Saturday 8 February 2020

Port scanning guide #1: TCP three way handshake

In this series I am going to delve in some theory of port scanning, which is essential of service identification within a TCP\IP network. The most popular tool used to do this inspection is nmap, however it is not the only one used to do it (Unicornscan and ZMap are the others). In cyber security it is very important to understand fundamentals, which obviously is port scanning. The two most often used types of scanning are TCP SYN and UDP. First, I will describe how TCP connection is formed.

SYN  |  SYN/ACK  |  ACK


Above term is used to describe how a TCP connection is established. Imagine situation - there is Mike and Kate. Mike wants to send a message to Kate via TCP on port 80. First thing that Mike has to do, is to check if Kate is accessible. He will open TCP connection to check this.


Mike - sends a TCP SYN to Kate on port 80   >>>     Kate
Kate - responds with a TCP SYN/ACK          >>>     Mike
Mike - sends a TCP/ACK                      >>>     Kate
Connection is established


Let's examine those steps:

  1. Mike sends a SYN request to Kate.
  2. Kate receives the request and if there is a listening process on port 80, she will respond with a TCP packet with the SYN/ACK flags set.
  3. Mike receives TCP SYN/ACK, checks the acknowledgement number (more about it here) and then can send the last part of handshake - TCP/ACK. At this point, both parties are successfully connected and can share data on via TCP socket.

Closed port


If there is a situation, when no service is running on Kate server in port 80, she will send response with TCP RST/ACK flags. After this request connection is terminated.

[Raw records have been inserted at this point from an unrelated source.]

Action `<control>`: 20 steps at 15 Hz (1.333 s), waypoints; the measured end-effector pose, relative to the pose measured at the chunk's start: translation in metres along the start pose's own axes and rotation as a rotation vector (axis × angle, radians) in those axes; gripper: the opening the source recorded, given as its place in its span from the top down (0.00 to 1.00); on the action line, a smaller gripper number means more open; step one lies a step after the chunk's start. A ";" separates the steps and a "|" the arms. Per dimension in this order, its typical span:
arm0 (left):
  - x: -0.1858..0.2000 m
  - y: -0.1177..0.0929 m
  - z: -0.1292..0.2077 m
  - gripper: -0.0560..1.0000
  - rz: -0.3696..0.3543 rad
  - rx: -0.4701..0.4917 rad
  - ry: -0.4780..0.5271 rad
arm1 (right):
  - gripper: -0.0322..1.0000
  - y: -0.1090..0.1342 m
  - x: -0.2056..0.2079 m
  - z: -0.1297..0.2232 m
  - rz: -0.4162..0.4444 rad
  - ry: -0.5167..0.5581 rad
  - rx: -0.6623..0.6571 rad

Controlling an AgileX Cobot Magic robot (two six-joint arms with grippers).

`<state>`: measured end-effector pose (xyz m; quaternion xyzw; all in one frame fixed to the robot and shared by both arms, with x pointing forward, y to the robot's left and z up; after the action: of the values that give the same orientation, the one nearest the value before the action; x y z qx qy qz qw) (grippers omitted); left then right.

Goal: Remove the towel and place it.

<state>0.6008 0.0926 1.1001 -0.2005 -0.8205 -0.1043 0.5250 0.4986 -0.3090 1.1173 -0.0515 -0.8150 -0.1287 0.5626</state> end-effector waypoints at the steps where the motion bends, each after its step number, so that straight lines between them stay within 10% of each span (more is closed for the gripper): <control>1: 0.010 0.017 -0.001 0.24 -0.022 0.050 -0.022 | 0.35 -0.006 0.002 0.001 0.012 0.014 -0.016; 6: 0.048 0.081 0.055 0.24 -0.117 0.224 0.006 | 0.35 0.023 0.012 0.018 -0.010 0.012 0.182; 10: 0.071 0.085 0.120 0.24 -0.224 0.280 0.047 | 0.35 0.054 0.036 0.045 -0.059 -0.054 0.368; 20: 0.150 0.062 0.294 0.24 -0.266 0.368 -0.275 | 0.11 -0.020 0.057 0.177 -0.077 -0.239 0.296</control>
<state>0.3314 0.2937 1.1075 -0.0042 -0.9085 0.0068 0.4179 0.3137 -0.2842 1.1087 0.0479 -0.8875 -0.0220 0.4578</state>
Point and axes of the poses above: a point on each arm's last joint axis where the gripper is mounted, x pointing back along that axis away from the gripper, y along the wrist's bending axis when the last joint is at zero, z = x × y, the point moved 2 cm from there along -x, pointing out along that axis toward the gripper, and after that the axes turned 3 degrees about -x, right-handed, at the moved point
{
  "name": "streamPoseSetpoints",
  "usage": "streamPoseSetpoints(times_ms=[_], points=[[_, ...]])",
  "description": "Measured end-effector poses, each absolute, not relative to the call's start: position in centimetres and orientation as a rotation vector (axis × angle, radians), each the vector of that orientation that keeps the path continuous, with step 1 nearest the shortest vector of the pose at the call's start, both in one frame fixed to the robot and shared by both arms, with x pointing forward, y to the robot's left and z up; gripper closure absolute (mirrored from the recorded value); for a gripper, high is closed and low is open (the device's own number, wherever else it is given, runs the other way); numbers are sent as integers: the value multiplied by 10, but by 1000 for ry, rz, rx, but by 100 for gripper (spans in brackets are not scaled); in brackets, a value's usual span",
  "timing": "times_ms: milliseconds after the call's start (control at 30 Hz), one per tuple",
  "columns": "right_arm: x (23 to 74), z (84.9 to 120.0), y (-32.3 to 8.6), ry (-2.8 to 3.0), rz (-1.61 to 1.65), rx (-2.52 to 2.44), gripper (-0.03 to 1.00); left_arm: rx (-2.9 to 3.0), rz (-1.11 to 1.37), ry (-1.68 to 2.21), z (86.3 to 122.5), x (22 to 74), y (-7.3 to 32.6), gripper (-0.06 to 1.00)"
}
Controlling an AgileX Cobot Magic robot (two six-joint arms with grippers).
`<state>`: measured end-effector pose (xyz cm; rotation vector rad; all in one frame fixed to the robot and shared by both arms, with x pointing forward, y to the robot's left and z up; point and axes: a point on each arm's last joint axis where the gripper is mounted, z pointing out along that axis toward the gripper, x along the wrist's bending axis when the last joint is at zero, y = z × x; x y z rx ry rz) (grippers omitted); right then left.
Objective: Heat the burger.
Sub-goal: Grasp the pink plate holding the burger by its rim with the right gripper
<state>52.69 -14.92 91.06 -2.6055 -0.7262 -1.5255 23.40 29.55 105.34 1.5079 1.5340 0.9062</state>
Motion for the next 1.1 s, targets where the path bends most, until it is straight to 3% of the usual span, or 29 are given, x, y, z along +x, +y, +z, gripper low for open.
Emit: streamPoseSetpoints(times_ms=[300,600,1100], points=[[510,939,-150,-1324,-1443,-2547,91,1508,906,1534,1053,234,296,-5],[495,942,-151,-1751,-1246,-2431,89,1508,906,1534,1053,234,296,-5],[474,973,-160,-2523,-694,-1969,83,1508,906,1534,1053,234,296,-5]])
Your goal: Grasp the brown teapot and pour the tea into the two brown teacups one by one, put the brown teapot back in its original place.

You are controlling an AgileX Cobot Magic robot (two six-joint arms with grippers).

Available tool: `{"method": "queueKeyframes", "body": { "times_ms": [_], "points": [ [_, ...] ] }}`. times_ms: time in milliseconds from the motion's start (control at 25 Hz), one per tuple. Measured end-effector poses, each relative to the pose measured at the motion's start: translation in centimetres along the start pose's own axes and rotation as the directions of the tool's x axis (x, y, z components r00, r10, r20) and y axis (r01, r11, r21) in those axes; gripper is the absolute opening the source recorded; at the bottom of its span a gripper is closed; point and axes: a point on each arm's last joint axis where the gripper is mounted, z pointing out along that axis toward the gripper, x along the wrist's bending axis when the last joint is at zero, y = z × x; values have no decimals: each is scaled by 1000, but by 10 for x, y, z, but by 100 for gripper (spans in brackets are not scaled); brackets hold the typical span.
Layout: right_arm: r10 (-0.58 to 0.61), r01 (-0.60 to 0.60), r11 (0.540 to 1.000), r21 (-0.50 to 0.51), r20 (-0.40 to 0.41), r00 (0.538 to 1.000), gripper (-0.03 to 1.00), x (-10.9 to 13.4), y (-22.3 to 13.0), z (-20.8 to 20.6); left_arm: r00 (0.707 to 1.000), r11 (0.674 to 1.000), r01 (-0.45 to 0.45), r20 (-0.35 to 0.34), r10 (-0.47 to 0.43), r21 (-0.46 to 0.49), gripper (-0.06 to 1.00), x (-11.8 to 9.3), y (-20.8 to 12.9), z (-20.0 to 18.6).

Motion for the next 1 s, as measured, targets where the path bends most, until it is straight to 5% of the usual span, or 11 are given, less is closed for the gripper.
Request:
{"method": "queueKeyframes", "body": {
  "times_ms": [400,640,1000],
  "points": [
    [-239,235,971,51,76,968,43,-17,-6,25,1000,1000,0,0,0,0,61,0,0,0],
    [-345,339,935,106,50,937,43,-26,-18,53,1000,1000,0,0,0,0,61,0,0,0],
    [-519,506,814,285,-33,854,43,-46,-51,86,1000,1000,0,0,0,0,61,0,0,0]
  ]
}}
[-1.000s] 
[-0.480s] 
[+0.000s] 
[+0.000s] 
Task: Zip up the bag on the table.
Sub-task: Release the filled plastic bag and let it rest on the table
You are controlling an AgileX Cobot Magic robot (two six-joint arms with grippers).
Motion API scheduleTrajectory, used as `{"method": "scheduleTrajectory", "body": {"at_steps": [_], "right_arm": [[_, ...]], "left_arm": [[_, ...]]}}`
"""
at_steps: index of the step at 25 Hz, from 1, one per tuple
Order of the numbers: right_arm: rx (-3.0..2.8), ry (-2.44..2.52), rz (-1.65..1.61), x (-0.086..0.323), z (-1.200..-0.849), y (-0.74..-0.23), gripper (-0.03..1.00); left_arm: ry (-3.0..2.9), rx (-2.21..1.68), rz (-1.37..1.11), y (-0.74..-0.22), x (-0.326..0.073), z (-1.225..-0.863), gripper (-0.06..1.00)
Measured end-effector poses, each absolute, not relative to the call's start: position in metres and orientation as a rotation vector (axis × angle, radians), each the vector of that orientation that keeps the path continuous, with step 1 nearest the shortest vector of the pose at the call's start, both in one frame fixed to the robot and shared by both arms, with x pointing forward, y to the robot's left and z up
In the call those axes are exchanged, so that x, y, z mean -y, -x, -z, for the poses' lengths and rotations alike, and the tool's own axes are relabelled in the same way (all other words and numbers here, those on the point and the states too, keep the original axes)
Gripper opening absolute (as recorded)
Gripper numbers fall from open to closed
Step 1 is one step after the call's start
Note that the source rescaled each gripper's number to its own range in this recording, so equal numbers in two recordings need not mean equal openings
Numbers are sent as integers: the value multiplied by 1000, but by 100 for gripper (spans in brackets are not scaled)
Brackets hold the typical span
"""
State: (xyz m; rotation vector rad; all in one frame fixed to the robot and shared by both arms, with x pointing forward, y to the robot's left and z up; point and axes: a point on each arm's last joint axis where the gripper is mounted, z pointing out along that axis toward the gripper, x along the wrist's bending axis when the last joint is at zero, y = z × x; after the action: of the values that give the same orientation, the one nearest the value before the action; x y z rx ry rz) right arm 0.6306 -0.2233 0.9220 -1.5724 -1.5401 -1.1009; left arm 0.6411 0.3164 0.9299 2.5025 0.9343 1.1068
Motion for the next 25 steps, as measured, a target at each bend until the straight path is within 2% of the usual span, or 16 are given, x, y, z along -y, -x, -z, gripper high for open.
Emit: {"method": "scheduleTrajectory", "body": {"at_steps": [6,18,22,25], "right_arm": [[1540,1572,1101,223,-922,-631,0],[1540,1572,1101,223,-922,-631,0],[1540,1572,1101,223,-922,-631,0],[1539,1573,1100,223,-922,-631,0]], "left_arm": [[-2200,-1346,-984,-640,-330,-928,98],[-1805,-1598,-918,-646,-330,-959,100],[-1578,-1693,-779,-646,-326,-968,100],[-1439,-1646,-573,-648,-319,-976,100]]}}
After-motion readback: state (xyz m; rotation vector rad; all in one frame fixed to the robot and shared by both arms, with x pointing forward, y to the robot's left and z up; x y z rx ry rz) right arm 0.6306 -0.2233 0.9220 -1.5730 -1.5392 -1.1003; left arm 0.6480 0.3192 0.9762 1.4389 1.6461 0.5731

Mike - sends a TCP SYN to Kate on port 80   >>>     Kate
--- port is closed ---
Kate - responds with a TCP RST/ACK          >>>     Mike
Connection is terminated

Other responses


When scanning a network you have to bear in mind that not every one will go as you would like. On the server which is being scanned can run firewall which will drop your SYN requests, hence it will never reach a destination. Rarely, you can encounter situation when request reaches a server, but response is firewalled and dropped.